BlockBeats news: On June 17, Frank Flight, Head of Macro Strategy at Citadel Securities, expects the Federal Reserve to initiate a new round of rate hikes this year, with a total increase of 75 basis points, potentially beginning as early as September.
The report notes that, amid increasing persistence and breadth of inflation, multiple factors are intensifying price pressures, including loose financial conditions, supply chain disruptions, a recovering labor market, and a surge in investment related to artificial intelligence. Even though recent de-escalation in the Middle East has led to a decline in oil prices, prior conflicts have caused inflation expectations to become "structurally entrenched."
Fleet expects that the new Federal Reserve Chair, Kevin Warsh, will signal a hawkish stance at his first FOMC meeting, potentially reversing market expectations for a September rate cut.
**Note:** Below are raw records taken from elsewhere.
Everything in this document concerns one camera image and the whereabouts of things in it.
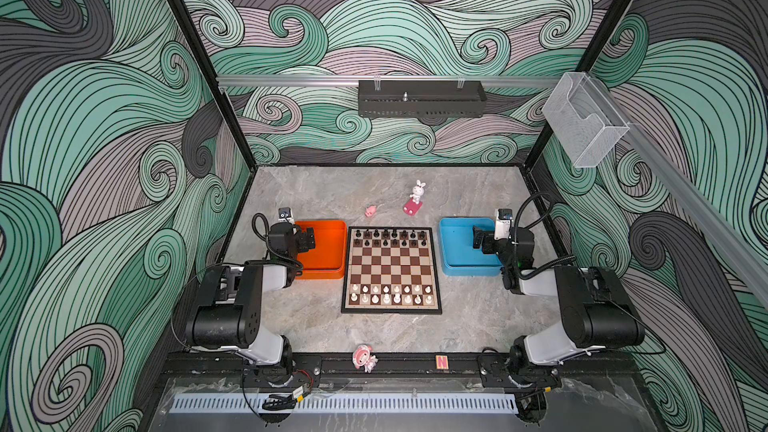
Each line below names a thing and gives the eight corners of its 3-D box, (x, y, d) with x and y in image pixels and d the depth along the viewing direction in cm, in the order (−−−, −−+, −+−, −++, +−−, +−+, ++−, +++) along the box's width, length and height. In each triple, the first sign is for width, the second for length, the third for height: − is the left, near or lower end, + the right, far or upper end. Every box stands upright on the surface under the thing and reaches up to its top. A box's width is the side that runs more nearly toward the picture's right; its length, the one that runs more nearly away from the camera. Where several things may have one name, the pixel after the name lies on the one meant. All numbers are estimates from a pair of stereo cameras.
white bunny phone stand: (404, 213, 108) (405, 199, 101) (414, 194, 114) (416, 179, 107) (415, 217, 106) (418, 203, 100) (425, 198, 113) (428, 183, 106)
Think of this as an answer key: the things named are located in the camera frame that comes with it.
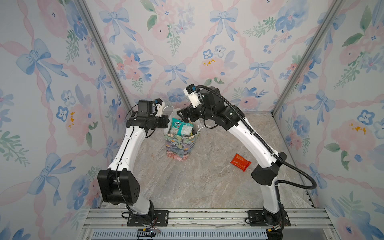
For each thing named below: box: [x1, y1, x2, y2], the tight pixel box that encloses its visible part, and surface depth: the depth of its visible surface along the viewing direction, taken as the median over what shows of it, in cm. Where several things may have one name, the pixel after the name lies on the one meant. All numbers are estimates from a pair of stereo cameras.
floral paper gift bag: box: [162, 105, 201, 162], surface depth 82 cm
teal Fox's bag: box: [169, 118, 194, 136], surface depth 87 cm
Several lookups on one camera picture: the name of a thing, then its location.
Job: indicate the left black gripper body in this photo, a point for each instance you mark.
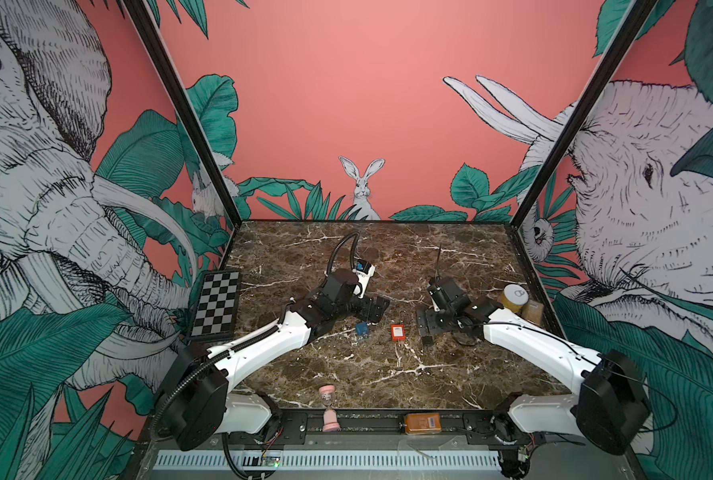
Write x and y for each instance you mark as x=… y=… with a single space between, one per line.
x=364 y=309

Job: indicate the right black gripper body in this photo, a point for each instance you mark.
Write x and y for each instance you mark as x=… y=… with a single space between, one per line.
x=431 y=318

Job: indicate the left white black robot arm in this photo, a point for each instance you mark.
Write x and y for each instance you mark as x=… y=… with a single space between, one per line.
x=197 y=398

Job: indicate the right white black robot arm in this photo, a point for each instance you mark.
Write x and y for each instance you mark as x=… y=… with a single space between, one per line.
x=606 y=404

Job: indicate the red padlock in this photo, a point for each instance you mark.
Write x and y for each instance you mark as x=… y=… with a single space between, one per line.
x=397 y=332

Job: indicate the brown spice jar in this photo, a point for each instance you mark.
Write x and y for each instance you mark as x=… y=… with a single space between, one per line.
x=532 y=312

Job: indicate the orange rectangular box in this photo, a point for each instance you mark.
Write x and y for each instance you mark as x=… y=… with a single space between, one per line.
x=426 y=423

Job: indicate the pink hourglass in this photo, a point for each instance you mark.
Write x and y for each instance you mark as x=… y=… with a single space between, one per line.
x=330 y=418

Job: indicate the black white checkerboard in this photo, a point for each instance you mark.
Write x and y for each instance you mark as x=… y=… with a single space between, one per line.
x=215 y=305

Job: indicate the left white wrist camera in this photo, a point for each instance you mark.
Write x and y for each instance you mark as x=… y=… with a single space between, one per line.
x=364 y=271

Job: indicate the white perforated rail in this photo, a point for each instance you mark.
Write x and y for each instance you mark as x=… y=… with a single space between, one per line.
x=329 y=460
He also predicts that September, December, and early 2027 could all serve as potential windows for rate hikes.
On the policy path, Citadel Securities believes that this June FOMC meeting may remove language indicating a dovish bias and reinforce tightening signals through an updated dot plot, with several officials expected to raise their inflation forecasts above 3% while lowering their unemployment rate projections.
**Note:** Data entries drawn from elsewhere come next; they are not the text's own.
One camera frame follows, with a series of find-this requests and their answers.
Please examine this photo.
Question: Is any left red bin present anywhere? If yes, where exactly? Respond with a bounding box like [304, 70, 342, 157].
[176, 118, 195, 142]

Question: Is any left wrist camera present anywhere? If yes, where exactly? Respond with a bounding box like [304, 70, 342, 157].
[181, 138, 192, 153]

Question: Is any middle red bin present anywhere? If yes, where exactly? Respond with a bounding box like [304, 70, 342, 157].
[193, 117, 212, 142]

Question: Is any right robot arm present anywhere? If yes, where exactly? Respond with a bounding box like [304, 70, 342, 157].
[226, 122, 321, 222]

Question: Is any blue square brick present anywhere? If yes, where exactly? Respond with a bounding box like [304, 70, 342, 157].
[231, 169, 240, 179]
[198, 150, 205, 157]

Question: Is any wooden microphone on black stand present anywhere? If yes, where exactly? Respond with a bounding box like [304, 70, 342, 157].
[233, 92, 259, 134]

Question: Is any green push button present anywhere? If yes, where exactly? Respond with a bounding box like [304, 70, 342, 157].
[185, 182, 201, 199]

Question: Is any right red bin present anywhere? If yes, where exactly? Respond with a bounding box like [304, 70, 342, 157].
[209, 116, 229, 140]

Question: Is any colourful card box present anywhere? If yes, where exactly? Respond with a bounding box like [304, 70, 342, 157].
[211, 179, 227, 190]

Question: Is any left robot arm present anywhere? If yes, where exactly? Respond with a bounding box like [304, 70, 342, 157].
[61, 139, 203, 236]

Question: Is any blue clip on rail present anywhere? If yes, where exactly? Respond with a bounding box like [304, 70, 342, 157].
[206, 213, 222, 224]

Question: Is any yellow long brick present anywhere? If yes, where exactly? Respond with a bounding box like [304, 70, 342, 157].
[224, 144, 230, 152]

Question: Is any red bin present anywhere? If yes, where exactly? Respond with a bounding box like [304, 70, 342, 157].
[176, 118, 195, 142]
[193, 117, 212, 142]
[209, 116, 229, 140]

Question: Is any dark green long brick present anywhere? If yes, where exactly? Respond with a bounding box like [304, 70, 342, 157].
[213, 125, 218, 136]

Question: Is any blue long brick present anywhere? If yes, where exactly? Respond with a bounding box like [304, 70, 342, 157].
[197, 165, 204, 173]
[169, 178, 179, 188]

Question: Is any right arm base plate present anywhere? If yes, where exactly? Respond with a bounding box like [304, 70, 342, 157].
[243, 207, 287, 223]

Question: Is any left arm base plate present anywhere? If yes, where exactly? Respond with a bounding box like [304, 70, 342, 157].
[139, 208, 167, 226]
Based on the Taylor Rule calculation, the institution believes the optimal policy path for the current economic conditions is a cumulative interest rate hike of 75 basis points this year, with a potential policy shift signal as early as July to pave the way for future rate increases.
Additionally, a recent survey by Duke University shows that most former Federal Reserve officials believe the Fed may need to raise rates again this year due to energy shocks and persistent high inflation, although some respondents also noted that the economy could weaken over the summer.